Exploratory Data Analysis

CIS 241, Dr. Ladd

spacebar to go to the next slide, esc/menu to navigate

Look at the Data

John Tukey (1962)

John Tukey pioneered Exploratory Data Analysis starting in 1962 and again with a book in 1977.

Summary Statistics

Summary Statistics are focused on the location, variability, and distribution of data.

Location: What is the data’s “typical value”?

Let’s imagine a variable showing the heights of different dogs.

The dog’s heights (in mm) are: 600, 470, 170, 430, and 300

Mean is the sum of all values divided by the number of values.

AKA “average”

\(\dfrac{600+470+170+430+300}{5} = 394\)

We can calculate the mean easily in Python.

# Put the dog heights into a dataframe
dogs = pd.DataFrame({"height": [600, 470, 170, 430, 300]})

dogs.height.mean() # Calculate the mean

Median is the value such that half of the data lies above and below.

AKA “50th percentile”

600, 470, 170, 430, 300

dogs.height.median()

Percentile is a value such that P percent of the data lies below.

AKA “quantile”

The 25th Percentile is the 1st Quartile.

600, 470, 170, 430, 300

dogs.describe()

The 75th Percentile is the 3rd Quartile.

600, 470, 170, 430, 300

dogs.describe()

The median is the 2nd Quartile!!

An outlier is a data value that’s different from most of the data.

AKA “extreme value”

A robust variable is not sensitive to extreme values.

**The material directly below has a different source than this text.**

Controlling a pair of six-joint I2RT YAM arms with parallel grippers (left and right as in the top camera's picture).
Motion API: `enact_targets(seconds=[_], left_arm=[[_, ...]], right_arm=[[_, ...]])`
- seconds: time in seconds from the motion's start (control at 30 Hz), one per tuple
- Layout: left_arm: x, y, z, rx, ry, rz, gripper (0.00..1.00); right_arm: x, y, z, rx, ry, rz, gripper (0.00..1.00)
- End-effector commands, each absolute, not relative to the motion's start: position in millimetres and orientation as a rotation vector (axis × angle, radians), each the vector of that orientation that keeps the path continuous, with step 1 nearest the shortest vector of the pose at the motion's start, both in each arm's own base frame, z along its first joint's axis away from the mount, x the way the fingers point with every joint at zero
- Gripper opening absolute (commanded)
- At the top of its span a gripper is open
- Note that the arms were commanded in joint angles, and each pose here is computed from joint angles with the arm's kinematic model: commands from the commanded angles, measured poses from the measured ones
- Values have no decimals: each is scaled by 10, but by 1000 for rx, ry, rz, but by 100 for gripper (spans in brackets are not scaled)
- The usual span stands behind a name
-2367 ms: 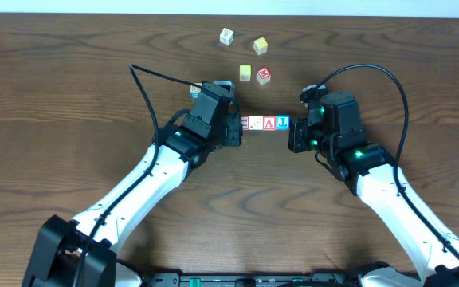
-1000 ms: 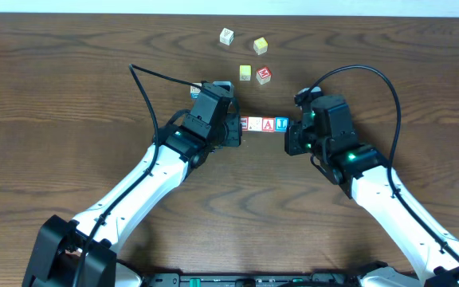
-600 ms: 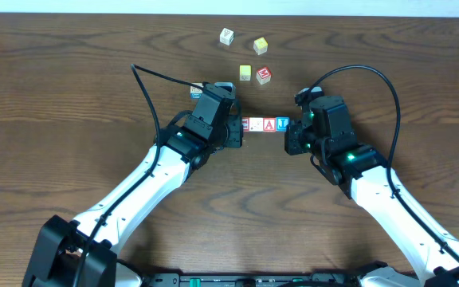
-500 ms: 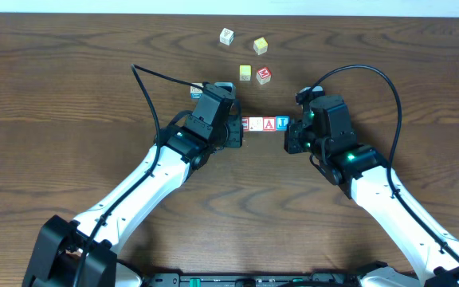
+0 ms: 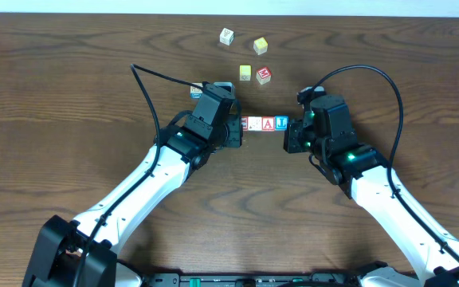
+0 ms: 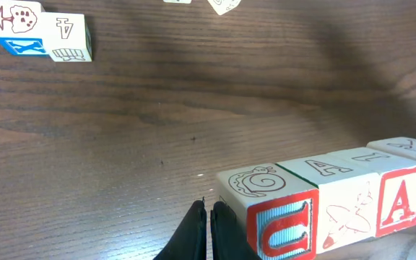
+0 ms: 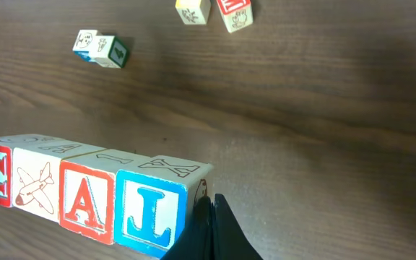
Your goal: Lift 4 blocks
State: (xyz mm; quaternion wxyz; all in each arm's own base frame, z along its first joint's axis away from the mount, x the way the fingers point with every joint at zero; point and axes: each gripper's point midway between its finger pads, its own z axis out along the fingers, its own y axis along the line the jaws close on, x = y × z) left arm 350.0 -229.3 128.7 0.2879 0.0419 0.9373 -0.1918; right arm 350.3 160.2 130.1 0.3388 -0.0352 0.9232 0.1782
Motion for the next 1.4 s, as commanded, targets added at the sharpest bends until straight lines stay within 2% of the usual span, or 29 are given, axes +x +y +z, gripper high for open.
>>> enact_targets(seconds=[0.0, 1.37], left_arm=[[3302, -2706, 1550, 249, 2459, -725, 7], [3351, -2818, 1207, 237, 2529, -751, 7]], right_arm=[[3337, 2001, 1503, -204, 2390, 736, 1], [3399, 1972, 1192, -187, 2466, 709, 1]])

Variability: Is the data tightly clustered or spread out?

The interquartile range is the difference between the 1st and 3rd quartiles.

dogs.height.quantile(.75)-dogs.height.quantile(.25)

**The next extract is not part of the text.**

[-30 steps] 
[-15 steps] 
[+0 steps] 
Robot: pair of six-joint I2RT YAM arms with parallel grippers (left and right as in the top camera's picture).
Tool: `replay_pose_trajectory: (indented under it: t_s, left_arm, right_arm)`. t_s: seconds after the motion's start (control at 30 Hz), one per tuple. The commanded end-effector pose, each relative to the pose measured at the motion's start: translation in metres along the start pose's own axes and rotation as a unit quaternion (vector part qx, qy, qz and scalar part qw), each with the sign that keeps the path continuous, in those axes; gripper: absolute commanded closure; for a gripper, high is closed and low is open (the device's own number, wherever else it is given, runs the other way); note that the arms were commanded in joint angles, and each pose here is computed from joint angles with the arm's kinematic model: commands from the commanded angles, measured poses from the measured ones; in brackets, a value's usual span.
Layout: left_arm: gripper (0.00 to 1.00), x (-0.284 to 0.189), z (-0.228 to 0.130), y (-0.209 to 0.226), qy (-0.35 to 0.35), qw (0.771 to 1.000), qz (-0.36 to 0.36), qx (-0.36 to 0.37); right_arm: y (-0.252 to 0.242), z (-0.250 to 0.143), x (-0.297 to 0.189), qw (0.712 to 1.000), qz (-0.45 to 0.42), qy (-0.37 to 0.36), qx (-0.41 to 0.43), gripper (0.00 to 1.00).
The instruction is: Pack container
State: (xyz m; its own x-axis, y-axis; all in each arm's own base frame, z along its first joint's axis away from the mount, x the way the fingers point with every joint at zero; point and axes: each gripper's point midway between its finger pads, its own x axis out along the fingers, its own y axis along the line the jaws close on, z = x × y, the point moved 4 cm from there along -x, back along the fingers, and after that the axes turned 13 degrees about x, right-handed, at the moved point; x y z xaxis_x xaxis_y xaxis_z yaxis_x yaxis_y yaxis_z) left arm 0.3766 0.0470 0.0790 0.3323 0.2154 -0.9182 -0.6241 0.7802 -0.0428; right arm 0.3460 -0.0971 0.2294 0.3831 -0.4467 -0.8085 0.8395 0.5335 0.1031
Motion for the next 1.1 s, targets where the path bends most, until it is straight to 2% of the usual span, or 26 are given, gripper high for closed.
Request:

A deviation is the difference between an actual value and an estimate of location (like the mean).

The variance is the sum of the squared deviations, divided by the number of values.

\(\dfrac{206^2+76^2+(-224)^2+36^2+(-94)^2}{5} = 21,704\)

The standard deviation is the square root of the variance.

It gives us a “standard” way of knowing what is normal, or what is extra large/extra small.

Rottweilers are tall, and dachsunds are short—compared to the standard deviation from the mean.
Outliers are often more than two standard deviations from the mean.

Now calculate the variance and standard deviations in Python.

dogs.height.var()

dogs.height.std()

Were these the results you expected?

Population vs. Sample

Population: the full data that exists (i.e. all the dogs in the world)
Sample: the actual data that was collected (i.e. our set of 5 dogs)

Population vs. Sample

When you have “N” data values:

The Entire Population: divide by N when calculating variance (like we did)
A Sample: divide by N-1 when calculating variance
Sample variance: \(\dfrac{108,520}{4}=27,130\)
Sample standard deviation: \(\sqrt{27,130}=164\)
Think of it as a “correction” when your data is only a sample. Pandas does this by default!

Neither the mean, variance, nor standard deviation are robust. They are all very sensitive to outliers!

Distributions: How many of each value are there?

Histograms show distributions based on frequency counts.

The histogram for miles per gallon highway in the mpg dataset.

The normal distribution has most values in the middle.

In a normal distribution, 95% of the values lie within 2 standard deviations of the mean.

Be careful: normal distributions are assumed for many statistical analyses!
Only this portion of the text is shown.